Python JDBC connection into IRIS database - a quick note

Article

Zhong Li · Jan 27, 2020 7m read

#Best Practices #JDBC #Machine Learning (ML) #ODBC #Python #InterSystems IRIS

Keywords: Python, JDBC, SQL, IRIS, Jupyter Notebook, Pandas, Numpy, and Machine Learning

1. Purpose

This is another 5-minute simple note on invoking the IRIS JDBC driver via Python 3 within i.e. a Jupyter Notebook, to read from and write data into an IRIS database instance via SQL syntax, for demo purpose.

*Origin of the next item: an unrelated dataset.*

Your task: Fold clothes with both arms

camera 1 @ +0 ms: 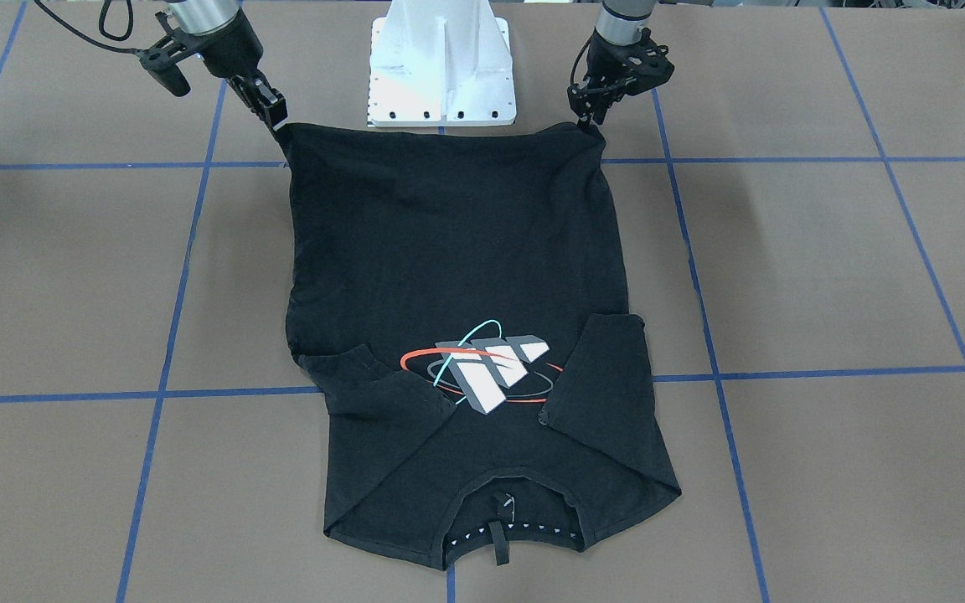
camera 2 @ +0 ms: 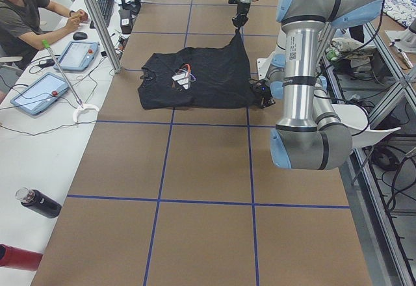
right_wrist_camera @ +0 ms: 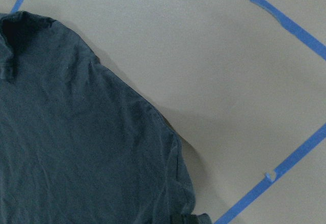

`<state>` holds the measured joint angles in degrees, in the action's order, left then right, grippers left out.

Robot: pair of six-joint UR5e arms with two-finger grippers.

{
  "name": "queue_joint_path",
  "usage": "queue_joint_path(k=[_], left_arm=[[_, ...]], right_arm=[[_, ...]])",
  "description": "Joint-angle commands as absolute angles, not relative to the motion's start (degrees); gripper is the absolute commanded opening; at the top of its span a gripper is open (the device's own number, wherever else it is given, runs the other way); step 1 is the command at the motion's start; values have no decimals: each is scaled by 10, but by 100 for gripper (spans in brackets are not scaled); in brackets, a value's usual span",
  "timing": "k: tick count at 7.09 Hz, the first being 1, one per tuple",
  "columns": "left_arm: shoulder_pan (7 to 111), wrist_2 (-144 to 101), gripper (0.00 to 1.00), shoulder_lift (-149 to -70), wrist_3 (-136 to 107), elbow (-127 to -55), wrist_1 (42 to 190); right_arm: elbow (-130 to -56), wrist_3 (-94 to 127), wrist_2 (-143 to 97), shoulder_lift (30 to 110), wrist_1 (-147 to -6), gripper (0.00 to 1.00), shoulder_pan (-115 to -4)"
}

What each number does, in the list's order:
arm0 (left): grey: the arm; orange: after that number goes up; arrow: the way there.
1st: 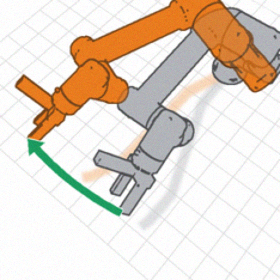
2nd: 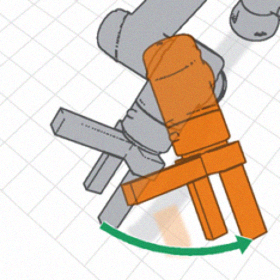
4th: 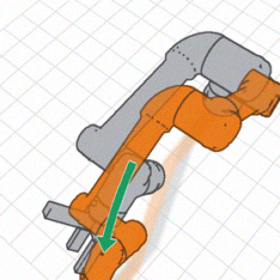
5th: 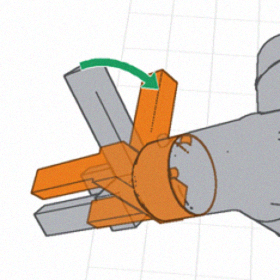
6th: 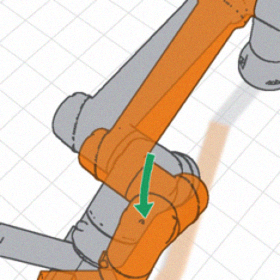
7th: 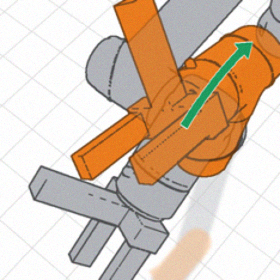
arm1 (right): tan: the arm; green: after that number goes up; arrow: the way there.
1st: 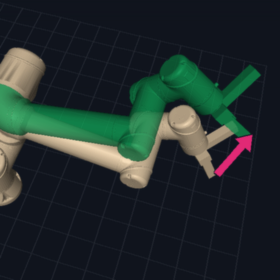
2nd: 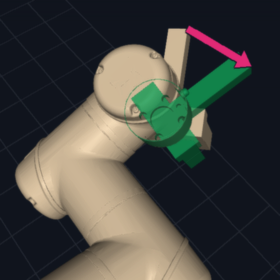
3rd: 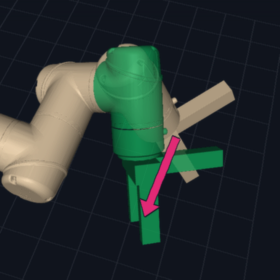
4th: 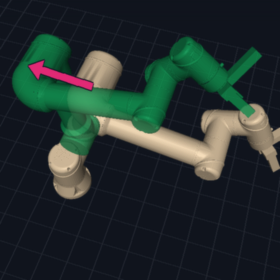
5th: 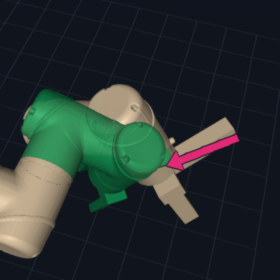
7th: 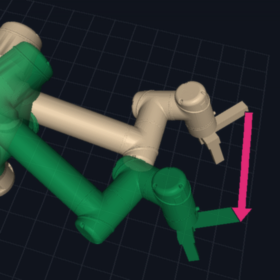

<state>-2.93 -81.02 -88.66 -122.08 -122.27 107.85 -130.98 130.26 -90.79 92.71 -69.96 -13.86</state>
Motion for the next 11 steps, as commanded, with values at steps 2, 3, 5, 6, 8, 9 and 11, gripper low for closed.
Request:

Last year I touched on a brief note on Python binding into a Cache database (section 4.7) instance. Now it might be time to recap some options and discussions on using Python to hook into an IRIS database, to read its data into a Pandas dataframe and a NumPy array for normal analysis, then to write some pre-processed or normalised data back into IRIS ready for further ML/DL pipelines.

Immediately there would be a few quick options popping out on top of the head:

ODBC: How about PyODBC for Python 3 and native SQL?
JDBC: How about JayDeBeApi for Pyhton 3 and native SQL?
Spark: How about the PySpark and SQL?
Python Native API for IRIS: beyond the previous Python Binding for Cache?
IPtyhon Magic SQL %%sql? Could it work with IRIS yet?

Any other options being missed here? I am interested in trying them too.

2. Scope

Shall we just start with a normal JDBC approach? We will recap on ODBC, Spark and Python Native API in next brief note.

In Scope:

The following common components are touched in this quick demo:

Anaconda
Jupyter Notebook
Python 3
JayDeBeApi
JPyPe
Pandas
NumPy
An IRIS 2019.x instance

Out of Scope:

The following will NOT be touched in this quick note - they are important, and can be addressed separately with specific site solutions, deployments and services:

Security end-2-end.
Non-functional performance etc.
Trouble-shooting and Support.
Licensing.

3. Demo

3.1 Run an IRIS instance:

I simply ran an IRIS 2019.4 container as a "remote" database server. You can use any IRIS instance to which you have the right authorised access.

zhongli@UKM5530ZHONGLI MINGW64 /c/Program Files/Docker Toolbox $ docker ps CONTAINER ID IMAGE COMMAND CREATED STATUS PORTS NAMES d86be69a03ab quickml-demo "/iris-main" 3 days ago Up 3 days (healthy) 0.0.0.0:9091->51773/tcp, 0.0.0.0:9092->52773/tcp quickml

3.2 Anaconda and Jupyter Notebook:

We will reuse the same setup approach as described here for Anaconda (section 4.1) and here for Jupyter Notebook (section 4) in a laptop. Python 3.x is installed along with this step.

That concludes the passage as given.